I'm wondering if we can have two columns for this... store 95% cases in VACHAR with a reasonable limit and use TEXT to store large ENUMs and more advanced structs. Then there can be some helper functions to translate the complex types to more generic types to be used by the UI.

cccs-joel · 2021-11-09T18:36:31Z

how long are we talking? more than 255 characters? more than 1000? sorry, i don't know just how complex this can get

I have use cases with more than 3000 characters, hard to predict.

github-actions · 2021-11-14T17:57:55Z

⚠️ @cccs-joel Your base branch master has just also updated superset/migrations.

❗ Please consider rebasing your branch to avoid db migration conflicts.

betodealmeida · 2021-11-14T18:22:09Z

Should we use a VARCHAR here with a longer char limit instead of TEXT? I think there are performance implications of using TEXT, but i'm not knowledgeable enough of a backend engineer to know for sure

I know for fact that for Postgres there's no cost in using TEXT instead of VARCHAR, and it might even be faster in some cases. Not sure about MySQL and other DBs.

betodealmeida

Looks good.

For reference, in the models for SIP-68 I'm also using TEXT for column types.

villebro · 2021-11-15T12:57:56Z

Should we use a VARCHAR here with a longer char limit instead of TEXT? I think there are performance implications of using TEXT, but i'm not knowledgeable enough of a backend engineer to know for sure

I know for fact that for Postgres there's no cost in using TEXT instead of VARCHAR, and it might even be faster in some cases. Not sure about MySQL and other DBs.

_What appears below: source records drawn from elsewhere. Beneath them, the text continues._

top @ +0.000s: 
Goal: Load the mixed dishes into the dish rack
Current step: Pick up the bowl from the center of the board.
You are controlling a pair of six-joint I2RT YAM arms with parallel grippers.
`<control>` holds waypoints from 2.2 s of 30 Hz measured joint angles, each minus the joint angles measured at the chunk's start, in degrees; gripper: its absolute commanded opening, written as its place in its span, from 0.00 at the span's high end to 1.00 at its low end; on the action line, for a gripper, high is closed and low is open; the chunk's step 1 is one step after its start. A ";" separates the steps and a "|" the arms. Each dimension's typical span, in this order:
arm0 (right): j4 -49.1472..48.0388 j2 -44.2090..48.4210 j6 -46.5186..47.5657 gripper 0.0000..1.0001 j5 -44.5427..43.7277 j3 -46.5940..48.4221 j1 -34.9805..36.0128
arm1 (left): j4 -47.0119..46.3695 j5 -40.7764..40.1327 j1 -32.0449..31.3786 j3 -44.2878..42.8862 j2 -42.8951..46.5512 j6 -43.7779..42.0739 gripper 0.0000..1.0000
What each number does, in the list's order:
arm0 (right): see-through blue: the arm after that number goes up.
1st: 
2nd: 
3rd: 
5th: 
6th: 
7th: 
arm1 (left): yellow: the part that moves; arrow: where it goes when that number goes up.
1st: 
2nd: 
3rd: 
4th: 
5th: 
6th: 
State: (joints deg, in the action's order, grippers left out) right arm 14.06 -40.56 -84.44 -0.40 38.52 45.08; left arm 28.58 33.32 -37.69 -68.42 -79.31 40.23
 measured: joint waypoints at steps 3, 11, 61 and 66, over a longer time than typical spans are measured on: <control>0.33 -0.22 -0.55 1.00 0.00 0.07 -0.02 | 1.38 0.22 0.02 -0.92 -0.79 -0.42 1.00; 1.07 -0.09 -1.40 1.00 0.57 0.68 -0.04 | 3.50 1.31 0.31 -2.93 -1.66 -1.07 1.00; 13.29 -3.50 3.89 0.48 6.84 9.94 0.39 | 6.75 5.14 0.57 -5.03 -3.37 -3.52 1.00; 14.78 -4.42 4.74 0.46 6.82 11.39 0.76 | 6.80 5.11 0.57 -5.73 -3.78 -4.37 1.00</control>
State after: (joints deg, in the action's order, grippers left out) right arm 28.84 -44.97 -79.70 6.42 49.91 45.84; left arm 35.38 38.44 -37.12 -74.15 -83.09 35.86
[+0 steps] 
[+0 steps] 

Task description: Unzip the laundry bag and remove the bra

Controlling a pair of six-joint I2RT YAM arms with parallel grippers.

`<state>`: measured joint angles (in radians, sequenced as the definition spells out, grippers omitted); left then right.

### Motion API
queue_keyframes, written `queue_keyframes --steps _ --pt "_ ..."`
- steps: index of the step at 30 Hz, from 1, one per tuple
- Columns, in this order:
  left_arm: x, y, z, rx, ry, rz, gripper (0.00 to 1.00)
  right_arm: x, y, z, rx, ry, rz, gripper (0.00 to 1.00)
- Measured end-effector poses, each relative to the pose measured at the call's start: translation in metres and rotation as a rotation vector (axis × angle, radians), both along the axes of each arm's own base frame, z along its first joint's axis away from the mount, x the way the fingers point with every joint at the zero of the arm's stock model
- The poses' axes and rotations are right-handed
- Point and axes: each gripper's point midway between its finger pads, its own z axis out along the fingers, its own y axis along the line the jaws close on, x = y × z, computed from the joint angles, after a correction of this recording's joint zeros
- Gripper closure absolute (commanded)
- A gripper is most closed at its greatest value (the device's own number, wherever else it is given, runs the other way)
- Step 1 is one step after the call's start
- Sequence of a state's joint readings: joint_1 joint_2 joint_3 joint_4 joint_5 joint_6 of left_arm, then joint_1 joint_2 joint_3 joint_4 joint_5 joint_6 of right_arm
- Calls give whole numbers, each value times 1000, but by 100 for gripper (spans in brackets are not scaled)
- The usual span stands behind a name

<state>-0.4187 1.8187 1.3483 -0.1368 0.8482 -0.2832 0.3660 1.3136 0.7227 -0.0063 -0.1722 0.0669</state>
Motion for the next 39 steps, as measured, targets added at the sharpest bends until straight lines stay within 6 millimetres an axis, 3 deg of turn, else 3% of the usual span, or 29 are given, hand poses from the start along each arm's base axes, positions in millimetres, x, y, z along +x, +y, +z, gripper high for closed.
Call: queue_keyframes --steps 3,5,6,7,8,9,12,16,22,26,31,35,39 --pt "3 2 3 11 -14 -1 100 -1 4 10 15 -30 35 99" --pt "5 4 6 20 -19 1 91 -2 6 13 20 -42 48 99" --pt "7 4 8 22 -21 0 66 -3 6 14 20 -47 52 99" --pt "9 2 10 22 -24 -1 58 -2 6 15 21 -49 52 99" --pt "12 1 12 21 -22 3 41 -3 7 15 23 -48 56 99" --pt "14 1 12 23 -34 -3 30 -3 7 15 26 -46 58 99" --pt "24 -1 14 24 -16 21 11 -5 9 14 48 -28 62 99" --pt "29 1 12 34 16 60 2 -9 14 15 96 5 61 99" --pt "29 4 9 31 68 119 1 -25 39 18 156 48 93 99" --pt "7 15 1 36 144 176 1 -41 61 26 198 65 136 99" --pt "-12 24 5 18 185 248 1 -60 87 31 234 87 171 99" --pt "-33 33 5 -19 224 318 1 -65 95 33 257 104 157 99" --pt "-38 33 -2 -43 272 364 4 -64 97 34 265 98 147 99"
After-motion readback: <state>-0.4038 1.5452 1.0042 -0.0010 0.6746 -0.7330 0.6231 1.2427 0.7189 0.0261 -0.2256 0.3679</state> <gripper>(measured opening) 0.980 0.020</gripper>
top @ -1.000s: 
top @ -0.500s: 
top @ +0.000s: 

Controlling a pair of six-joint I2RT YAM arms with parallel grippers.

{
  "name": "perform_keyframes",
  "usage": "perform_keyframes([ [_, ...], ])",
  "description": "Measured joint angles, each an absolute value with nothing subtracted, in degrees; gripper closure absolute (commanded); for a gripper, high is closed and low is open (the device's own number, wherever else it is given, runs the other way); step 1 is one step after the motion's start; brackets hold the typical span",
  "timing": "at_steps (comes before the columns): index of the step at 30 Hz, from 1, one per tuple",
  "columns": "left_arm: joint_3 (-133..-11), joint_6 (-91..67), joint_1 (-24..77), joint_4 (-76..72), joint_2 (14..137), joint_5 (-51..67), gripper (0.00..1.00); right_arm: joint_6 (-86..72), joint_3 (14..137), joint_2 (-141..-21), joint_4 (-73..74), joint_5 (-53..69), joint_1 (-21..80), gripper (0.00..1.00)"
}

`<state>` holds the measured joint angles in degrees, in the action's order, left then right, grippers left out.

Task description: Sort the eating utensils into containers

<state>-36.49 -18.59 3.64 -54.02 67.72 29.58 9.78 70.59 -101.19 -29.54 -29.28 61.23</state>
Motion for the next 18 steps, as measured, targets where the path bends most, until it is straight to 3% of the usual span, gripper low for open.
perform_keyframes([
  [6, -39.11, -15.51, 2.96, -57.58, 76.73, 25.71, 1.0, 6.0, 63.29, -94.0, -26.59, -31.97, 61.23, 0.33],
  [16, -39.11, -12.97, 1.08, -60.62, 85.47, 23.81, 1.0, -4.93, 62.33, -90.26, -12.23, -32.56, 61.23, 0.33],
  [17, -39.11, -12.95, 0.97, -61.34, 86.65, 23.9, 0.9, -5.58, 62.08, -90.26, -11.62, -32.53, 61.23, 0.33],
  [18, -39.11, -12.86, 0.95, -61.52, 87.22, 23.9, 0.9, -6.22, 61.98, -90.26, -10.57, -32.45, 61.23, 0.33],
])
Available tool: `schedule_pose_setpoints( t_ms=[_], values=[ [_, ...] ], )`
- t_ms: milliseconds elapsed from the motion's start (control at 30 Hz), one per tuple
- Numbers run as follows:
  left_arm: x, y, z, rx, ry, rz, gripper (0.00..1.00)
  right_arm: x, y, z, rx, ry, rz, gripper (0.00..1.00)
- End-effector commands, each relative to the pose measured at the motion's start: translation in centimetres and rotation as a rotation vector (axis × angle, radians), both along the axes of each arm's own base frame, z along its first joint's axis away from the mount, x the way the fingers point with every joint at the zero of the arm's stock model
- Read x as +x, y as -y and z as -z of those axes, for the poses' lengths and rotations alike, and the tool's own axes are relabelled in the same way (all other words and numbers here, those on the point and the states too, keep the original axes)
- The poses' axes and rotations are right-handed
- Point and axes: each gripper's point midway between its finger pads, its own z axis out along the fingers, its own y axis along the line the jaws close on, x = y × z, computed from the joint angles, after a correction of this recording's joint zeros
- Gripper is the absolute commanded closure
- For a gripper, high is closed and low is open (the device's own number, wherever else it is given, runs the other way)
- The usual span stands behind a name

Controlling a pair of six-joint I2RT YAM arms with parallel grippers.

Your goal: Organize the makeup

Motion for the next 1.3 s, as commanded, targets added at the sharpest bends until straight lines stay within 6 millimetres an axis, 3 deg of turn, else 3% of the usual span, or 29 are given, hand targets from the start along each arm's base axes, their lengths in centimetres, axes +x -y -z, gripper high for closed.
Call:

It's also my experience that VARCHAR and TEXT have pretty similar performance on all databases I've used. I don't think it will have any performance impact in this case.

villebro

LGTM - just wondering if we should add a note in UPDATING.md, as this migration will probably may take some time to complete on large deployments?

etr2460 · 2021-11-16T16:54:06Z

Thanks to people smarter than I double checking the perf implications.

We definitely should have a note in UPDATING though, as this will probably be a table lock on mysql dbs. otherwise, lgtm

ktmud · 2021-11-16T20:08:18Z

IIRC, there does have some implications on search performance for VARCHAR vs TEXT in MySQL. Search w/ indexing is either not possible or much slower doe TEXT depending on which storage engine you use and which MySQL version you are on.

…atype

cccs-joel · 2021-11-19T21:10:09Z

Thanks to people smarter than I double checking the perf implications.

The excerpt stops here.